Material for the task START

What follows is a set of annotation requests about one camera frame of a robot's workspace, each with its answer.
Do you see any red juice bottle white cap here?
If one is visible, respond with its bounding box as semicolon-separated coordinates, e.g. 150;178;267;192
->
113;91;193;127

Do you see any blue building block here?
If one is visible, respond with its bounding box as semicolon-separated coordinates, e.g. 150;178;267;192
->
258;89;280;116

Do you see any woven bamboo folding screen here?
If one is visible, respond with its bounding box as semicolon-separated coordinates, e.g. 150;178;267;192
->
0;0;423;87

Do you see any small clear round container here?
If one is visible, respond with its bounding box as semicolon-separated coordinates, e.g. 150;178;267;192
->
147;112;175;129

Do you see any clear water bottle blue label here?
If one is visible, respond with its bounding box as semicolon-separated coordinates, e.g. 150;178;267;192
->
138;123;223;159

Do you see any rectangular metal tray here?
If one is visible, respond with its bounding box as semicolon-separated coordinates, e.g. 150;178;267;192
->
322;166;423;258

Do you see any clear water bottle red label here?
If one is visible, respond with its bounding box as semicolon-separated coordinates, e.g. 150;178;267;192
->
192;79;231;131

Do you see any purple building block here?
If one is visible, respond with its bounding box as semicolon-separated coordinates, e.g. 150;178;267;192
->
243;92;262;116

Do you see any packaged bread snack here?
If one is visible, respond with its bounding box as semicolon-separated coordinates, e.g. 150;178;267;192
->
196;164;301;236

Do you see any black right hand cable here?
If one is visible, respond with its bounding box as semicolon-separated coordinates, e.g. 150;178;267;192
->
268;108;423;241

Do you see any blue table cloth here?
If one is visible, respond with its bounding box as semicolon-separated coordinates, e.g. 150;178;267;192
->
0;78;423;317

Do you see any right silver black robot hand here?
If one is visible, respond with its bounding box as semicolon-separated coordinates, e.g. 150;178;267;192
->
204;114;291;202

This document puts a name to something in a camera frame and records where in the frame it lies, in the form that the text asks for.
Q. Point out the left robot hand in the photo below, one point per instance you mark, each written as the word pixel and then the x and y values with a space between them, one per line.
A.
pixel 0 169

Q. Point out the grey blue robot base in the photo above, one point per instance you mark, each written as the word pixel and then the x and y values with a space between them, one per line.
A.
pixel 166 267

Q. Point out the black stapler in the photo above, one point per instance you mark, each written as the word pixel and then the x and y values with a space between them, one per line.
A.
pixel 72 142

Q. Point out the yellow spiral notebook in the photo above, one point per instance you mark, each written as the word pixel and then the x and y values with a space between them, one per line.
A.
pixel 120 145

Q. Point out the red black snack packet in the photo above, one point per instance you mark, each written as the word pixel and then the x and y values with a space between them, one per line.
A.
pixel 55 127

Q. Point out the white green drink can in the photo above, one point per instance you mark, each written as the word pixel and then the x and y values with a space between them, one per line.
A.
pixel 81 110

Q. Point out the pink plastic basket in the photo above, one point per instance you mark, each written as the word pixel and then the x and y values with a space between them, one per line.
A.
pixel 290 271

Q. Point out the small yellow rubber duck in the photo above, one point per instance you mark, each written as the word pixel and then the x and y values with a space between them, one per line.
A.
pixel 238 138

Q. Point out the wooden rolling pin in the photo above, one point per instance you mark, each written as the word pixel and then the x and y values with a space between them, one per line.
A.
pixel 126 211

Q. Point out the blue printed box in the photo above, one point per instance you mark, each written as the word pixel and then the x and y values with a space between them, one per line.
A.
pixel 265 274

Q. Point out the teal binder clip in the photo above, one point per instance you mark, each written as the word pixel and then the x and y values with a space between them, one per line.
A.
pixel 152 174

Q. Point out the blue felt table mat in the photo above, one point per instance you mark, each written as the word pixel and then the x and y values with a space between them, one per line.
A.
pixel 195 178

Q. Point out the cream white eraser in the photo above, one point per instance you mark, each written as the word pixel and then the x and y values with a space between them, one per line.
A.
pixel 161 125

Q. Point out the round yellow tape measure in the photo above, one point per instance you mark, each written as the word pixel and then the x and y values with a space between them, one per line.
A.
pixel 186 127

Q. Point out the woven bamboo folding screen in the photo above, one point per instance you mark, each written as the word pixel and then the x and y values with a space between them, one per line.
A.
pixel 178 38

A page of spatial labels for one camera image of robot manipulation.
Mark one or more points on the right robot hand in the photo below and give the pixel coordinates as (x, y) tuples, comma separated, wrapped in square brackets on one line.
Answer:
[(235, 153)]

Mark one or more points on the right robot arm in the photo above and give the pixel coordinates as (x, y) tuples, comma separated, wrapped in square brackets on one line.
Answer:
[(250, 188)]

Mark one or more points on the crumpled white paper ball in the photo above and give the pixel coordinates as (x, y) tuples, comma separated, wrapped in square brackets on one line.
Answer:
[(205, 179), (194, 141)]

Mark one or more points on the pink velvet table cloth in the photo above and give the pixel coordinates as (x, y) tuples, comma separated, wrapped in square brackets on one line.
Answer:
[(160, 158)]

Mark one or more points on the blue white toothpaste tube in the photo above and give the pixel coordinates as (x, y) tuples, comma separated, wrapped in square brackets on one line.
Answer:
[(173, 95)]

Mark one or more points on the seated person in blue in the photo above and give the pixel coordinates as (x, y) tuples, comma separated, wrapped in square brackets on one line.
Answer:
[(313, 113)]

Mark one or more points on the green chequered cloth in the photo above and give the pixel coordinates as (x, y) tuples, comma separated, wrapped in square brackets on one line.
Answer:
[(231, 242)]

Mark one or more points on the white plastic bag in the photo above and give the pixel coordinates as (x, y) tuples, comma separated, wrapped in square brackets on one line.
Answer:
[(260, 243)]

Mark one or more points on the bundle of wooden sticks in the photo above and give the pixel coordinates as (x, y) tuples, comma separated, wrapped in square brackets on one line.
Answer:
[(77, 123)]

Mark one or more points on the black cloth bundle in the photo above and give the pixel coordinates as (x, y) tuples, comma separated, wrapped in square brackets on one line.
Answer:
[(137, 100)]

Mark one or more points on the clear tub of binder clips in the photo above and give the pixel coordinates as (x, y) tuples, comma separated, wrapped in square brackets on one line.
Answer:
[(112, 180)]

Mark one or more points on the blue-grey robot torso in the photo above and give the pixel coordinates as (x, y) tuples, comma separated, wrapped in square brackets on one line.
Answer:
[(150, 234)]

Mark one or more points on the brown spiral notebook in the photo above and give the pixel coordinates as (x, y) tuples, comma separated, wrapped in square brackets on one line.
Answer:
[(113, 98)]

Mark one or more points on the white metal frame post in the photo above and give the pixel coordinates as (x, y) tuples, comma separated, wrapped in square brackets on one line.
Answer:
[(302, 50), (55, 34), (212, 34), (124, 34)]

Material for the task END

Copy every line of the data where "screen" is found.

Do you see any woven bamboo folding screen here?
Q. Point out the woven bamboo folding screen in the photo above, one point per instance you mark, each written as the word pixel and then the x and y values with a space between them, one per line.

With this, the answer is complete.